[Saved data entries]
-=-=-
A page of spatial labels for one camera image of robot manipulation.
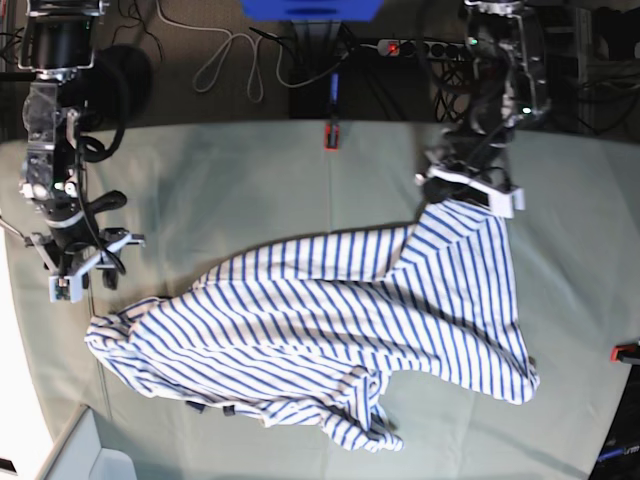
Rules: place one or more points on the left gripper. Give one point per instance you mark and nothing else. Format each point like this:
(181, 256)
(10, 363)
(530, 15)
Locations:
(440, 183)

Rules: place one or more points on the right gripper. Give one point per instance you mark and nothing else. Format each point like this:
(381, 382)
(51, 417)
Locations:
(79, 257)

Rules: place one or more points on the blue white striped t-shirt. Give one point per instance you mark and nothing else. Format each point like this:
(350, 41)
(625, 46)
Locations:
(310, 330)

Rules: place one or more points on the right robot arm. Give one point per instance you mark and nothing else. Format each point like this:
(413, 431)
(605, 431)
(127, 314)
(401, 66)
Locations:
(80, 102)

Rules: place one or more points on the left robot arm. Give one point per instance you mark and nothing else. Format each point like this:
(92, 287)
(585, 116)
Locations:
(508, 88)

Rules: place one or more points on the green table cloth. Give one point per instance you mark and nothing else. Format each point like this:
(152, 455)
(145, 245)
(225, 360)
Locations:
(202, 192)

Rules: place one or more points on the black power strip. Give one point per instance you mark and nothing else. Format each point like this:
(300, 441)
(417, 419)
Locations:
(434, 50)

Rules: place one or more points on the red clamp centre edge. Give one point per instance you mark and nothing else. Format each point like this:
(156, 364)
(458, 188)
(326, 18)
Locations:
(331, 136)

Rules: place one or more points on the red clamp edge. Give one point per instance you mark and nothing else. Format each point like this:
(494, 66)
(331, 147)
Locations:
(331, 136)
(626, 353)

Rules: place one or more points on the white bin bottom left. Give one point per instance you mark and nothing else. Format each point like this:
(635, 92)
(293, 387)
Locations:
(78, 453)

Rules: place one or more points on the black round base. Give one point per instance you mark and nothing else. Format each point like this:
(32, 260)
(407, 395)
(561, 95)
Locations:
(136, 68)

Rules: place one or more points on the red clamp right edge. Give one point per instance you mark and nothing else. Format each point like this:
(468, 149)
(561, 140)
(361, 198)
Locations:
(626, 353)

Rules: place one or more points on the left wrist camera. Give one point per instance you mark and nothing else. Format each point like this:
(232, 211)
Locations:
(504, 204)

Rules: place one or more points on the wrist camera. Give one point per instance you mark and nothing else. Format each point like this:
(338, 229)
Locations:
(65, 288)
(504, 204)

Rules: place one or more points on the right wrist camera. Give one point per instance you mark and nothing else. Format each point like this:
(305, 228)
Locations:
(65, 288)
-=-=-
• Problem description
Once the pictures are set aside, repeat the data above exactly.

• Task result
A page of spatial labels for one camera image of robot manipulation.
Rules: place one or more points on the left gripper. Give one point per instance you mark and nothing else. Format each point like this:
(181, 256)
(10, 363)
(530, 15)
Locations:
(440, 183)

Rules: place one or more points on the right gripper. Give one point per instance you mark and nothing else. Format each point like this:
(381, 382)
(51, 417)
Locations:
(79, 257)

Rules: place one or more points on the blue white striped t-shirt. Give one point per instance you mark and nothing else. Format each point like this:
(350, 41)
(625, 46)
Locations:
(310, 330)

Rules: place one or more points on the right robot arm. Give one point per instance you mark and nothing else. Format each point like this:
(413, 431)
(605, 431)
(127, 314)
(401, 66)
Locations:
(80, 102)

Rules: place one or more points on the left robot arm. Give one point per instance you mark and nothing else. Format each point like this:
(92, 287)
(585, 116)
Locations:
(508, 88)

Rules: place one or more points on the green table cloth. Give one point per instance you mark and nothing else. Format each point like this:
(152, 455)
(145, 245)
(225, 360)
Locations:
(202, 192)

Rules: place one or more points on the black power strip. Give one point per instance you mark and nothing else. Format each point like this:
(300, 441)
(417, 419)
Locations:
(434, 50)

Rules: place one or more points on the red clamp centre edge. Give one point per instance you mark and nothing else. Format each point like this:
(156, 364)
(458, 188)
(326, 18)
Locations:
(331, 136)

Rules: place one or more points on the red clamp edge. Give one point per instance you mark and nothing else. Format each point like this:
(494, 66)
(331, 147)
Locations:
(331, 136)
(626, 353)

Rules: place one or more points on the white bin bottom left. Give one point per instance you mark and nothing else. Format each point like this:
(635, 92)
(293, 387)
Locations:
(78, 453)

Rules: place one or more points on the black round base. Give one point per instance you mark and nothing else. Format each point like this:
(32, 260)
(407, 395)
(561, 95)
Locations:
(136, 68)

Rules: place one or more points on the red clamp right edge. Give one point per instance you mark and nothing else. Format each point like this:
(468, 149)
(561, 140)
(361, 198)
Locations:
(626, 353)

Rules: place one or more points on the left wrist camera. Give one point per instance you mark and nothing else. Format each point like this:
(232, 211)
Locations:
(504, 204)

Rules: place one or more points on the wrist camera. Give one point per instance you mark and nothing else. Format each point like this:
(338, 229)
Locations:
(65, 288)
(504, 204)

Rules: place one or more points on the right wrist camera. Give one point per instance you mark and nothing else. Format each point like this:
(305, 228)
Locations:
(65, 288)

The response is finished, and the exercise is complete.